Give an exact transcription limited to the lines from the one with "units: whole-number pixel coordinates" through the end of the entries, including both; no pictures belong in it.

[Opening INFORMATION SHOWN section]

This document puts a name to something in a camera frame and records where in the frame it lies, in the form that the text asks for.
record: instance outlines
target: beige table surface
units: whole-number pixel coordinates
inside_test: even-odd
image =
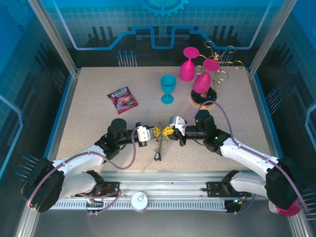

[Closing INFORMATION SHOWN section]

EXERCISE SOLUTION
units: whole-number pixel coordinates
inside_test: even-odd
image =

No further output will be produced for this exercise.